1 files changed, 264 insertions, 0 deletions
diff --git a/doc/sphinx/Pacemaker_Explained/utilization.rst b/doc/sphinx/Pacemaker_Explained/utilization.rst
new file mode 100644
index 0000000..93c67cd
--- /dev/null
+++ b/doc/sphinx/Pacemaker_Explained/utilization.rst
@@ -0,0 +1,264 @@
+.. _utilization:
+
+Utilization and Placement Strategy
+----------------------------------
+
+Pacemaker decides where to place a resource according to the resource
+allocation scores on every node. The resource will be allocated to the
+node where the resource has the highest score.
+
+If the resource allocation scores on all the nodes are equal, by the default
+placement strategy, Pacemaker will choose a node with the least number of
+allocated resources for balancing the load. If the number of resources on each
+node is equal, the first eligible node listed in the CIB will be chosen to run
+the resource.
+
+Often, in real-world situations, different resources use significantly
+different proportions of a node's capacities (memory, I/O, etc.).

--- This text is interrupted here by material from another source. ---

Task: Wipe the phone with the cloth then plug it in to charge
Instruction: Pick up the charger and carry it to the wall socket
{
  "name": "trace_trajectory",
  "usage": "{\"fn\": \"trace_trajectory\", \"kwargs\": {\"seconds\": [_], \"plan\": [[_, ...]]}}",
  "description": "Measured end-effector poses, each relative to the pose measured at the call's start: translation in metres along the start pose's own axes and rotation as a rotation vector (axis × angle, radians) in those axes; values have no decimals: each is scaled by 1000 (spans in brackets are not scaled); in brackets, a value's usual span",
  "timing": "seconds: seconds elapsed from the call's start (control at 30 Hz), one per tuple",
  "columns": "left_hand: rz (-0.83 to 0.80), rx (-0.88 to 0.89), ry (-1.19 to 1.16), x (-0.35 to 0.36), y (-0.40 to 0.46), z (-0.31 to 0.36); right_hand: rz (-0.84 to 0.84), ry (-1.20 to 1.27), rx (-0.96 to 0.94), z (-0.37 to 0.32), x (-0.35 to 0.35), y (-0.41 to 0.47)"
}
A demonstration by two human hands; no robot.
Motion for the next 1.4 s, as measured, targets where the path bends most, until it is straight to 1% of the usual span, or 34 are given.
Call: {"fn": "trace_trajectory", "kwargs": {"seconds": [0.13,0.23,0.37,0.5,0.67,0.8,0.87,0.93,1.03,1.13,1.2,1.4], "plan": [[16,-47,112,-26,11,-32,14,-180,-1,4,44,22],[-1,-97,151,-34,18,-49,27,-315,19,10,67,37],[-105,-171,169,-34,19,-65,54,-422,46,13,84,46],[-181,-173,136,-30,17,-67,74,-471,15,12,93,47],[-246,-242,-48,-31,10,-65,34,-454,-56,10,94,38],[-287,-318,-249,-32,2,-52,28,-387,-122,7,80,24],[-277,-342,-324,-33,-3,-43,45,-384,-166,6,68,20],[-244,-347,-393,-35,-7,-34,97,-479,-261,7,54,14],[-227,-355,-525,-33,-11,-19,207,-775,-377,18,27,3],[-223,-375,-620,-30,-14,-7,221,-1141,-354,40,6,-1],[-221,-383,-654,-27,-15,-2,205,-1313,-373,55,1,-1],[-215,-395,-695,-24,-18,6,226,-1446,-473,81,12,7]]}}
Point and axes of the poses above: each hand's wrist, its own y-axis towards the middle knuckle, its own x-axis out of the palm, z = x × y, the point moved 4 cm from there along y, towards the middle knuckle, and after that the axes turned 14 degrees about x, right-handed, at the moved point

+We cannot balance the load ideally just according to the number of resources
+allocated to a node. Besides, if resources are placed such that their combined
+requirements exceed the provided capacity, they may fail to start completely or
+run with degraded performance.
+
+To take these factors into account, Pacemaker allows you to configure:
+
+#. The capacity a certain node provides.
+
+#. The capacity a certain resource requires.
+
+#. An overall strategy for placement of resources.
+
+Utilization attributes
+######################
+
+To configure the capacity that a node provides or a resource requires,
+you can use *utilization attributes* in ``node`` and ``resource`` objects.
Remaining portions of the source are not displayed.